I need the number of lines in the listing below that contain "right", and only that number.
━━━
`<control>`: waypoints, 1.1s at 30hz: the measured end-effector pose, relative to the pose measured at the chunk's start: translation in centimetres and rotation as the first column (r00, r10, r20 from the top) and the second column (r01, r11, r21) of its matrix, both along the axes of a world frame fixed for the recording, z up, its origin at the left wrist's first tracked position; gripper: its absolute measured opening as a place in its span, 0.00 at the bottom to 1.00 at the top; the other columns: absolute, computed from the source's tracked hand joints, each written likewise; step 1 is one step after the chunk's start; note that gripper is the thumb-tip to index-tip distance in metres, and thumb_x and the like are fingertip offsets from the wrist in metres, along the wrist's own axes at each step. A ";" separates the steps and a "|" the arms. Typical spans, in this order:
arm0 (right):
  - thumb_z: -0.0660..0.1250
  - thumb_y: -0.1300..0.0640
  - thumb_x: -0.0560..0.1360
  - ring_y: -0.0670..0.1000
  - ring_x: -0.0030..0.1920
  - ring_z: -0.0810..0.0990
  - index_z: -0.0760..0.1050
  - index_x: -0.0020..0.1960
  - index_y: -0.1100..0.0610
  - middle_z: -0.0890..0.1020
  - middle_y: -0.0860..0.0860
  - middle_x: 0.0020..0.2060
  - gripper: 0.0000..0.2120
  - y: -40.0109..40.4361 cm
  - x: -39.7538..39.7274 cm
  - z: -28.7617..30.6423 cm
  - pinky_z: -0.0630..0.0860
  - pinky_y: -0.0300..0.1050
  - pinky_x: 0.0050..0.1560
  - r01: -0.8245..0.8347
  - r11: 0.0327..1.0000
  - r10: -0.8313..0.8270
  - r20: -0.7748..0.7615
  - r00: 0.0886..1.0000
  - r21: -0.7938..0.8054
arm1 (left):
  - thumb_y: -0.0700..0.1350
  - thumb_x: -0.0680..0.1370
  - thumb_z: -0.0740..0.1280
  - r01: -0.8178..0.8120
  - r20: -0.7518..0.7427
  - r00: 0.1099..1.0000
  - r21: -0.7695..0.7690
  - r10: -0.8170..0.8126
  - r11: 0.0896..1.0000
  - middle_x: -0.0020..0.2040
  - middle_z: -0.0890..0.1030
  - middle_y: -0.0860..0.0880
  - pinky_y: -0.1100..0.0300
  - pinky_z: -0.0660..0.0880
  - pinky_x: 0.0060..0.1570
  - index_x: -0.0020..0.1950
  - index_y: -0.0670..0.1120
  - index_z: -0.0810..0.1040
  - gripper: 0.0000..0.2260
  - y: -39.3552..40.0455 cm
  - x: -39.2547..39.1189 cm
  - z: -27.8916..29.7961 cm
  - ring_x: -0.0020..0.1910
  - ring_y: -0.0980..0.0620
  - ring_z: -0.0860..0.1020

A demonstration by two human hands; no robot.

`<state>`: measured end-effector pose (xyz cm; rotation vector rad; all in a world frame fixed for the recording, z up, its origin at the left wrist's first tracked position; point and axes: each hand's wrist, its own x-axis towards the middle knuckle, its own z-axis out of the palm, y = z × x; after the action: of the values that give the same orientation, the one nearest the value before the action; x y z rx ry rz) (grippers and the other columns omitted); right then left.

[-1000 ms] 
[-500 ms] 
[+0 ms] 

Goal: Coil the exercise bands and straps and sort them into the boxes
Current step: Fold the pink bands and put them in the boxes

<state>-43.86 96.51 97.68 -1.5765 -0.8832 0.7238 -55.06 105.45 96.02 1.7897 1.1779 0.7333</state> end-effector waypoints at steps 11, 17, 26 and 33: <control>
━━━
▶ **SOLUTION FOR THIS TASK**
2